Supplied records:
--- START ---
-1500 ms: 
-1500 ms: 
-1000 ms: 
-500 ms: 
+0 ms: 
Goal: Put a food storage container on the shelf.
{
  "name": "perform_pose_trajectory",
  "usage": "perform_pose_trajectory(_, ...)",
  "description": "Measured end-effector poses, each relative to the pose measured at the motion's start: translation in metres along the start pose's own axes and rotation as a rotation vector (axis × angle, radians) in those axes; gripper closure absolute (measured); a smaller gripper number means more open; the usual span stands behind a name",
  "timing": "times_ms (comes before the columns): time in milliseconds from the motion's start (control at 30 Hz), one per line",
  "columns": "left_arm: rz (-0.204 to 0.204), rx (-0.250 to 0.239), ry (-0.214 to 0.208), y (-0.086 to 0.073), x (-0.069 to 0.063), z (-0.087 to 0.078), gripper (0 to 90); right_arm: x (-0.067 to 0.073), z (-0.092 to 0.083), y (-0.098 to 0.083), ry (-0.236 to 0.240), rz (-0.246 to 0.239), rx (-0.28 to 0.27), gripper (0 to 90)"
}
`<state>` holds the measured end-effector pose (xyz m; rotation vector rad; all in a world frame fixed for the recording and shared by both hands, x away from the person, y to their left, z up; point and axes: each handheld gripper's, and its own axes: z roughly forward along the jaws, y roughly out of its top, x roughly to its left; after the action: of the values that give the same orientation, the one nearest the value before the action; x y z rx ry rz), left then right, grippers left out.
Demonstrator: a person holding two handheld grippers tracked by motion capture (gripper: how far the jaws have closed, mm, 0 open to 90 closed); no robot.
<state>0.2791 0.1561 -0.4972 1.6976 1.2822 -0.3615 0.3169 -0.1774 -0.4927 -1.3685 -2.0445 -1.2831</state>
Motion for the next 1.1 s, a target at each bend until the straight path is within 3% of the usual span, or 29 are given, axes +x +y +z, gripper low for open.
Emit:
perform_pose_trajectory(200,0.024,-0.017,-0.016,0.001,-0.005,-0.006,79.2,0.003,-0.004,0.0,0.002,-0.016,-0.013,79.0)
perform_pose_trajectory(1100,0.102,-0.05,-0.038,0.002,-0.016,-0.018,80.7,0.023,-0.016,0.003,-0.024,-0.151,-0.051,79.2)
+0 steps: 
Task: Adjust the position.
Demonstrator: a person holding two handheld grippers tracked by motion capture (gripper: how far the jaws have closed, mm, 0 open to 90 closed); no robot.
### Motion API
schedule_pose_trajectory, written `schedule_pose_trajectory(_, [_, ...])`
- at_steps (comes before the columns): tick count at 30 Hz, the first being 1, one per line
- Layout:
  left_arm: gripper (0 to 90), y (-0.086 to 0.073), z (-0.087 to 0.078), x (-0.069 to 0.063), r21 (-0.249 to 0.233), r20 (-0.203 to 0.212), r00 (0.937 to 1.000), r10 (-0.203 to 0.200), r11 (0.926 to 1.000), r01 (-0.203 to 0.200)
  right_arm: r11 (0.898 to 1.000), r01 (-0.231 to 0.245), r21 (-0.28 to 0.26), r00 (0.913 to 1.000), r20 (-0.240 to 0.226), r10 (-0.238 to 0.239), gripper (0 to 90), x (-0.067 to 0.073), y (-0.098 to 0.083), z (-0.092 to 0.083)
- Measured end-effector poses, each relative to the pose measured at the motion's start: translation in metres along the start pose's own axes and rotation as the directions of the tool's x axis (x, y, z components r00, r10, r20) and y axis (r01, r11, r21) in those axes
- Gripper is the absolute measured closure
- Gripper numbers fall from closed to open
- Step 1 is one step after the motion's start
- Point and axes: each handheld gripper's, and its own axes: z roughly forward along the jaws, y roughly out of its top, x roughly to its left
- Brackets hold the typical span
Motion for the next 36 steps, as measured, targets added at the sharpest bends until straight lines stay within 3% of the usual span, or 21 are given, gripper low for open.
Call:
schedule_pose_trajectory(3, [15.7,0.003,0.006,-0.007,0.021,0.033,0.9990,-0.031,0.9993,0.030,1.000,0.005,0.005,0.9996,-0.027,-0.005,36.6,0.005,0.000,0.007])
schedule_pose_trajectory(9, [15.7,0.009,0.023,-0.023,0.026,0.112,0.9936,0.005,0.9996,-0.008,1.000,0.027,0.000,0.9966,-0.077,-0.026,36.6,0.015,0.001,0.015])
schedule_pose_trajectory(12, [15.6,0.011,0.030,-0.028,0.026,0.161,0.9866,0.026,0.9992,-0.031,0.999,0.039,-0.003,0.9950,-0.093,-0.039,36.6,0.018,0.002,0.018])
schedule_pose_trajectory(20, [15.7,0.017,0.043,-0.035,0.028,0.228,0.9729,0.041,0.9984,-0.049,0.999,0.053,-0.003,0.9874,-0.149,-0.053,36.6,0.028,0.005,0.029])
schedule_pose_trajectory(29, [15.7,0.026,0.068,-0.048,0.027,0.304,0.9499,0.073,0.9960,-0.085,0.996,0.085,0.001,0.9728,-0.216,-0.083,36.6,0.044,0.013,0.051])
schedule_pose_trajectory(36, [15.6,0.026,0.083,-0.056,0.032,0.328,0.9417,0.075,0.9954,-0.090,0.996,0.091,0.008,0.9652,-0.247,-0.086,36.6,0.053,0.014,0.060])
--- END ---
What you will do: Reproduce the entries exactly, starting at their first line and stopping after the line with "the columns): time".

Result for this exercise:
-1500 ms: 
-1500 ms: 
-1000 ms: 
-500 ms: 
+0 ms: 
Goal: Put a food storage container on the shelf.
{
  "name": "perform_pose_trajectory",
  "usage": "perform_pose_trajectory(_, ...)",
  "description": "Measured end-effector poses, each relative to the pose measured at the motion's start: translation in metres along the start pose's own axes and rotation as a rotation vector (axis × angle, radians) in those axes; gripper closure absolute (measured); a smaller gripper number means more open; the usual span stands behind a name",
  "timing": "times_ms (comes before the columns): time in milliseconds from the motion's start (control at 30 Hz), one per line",

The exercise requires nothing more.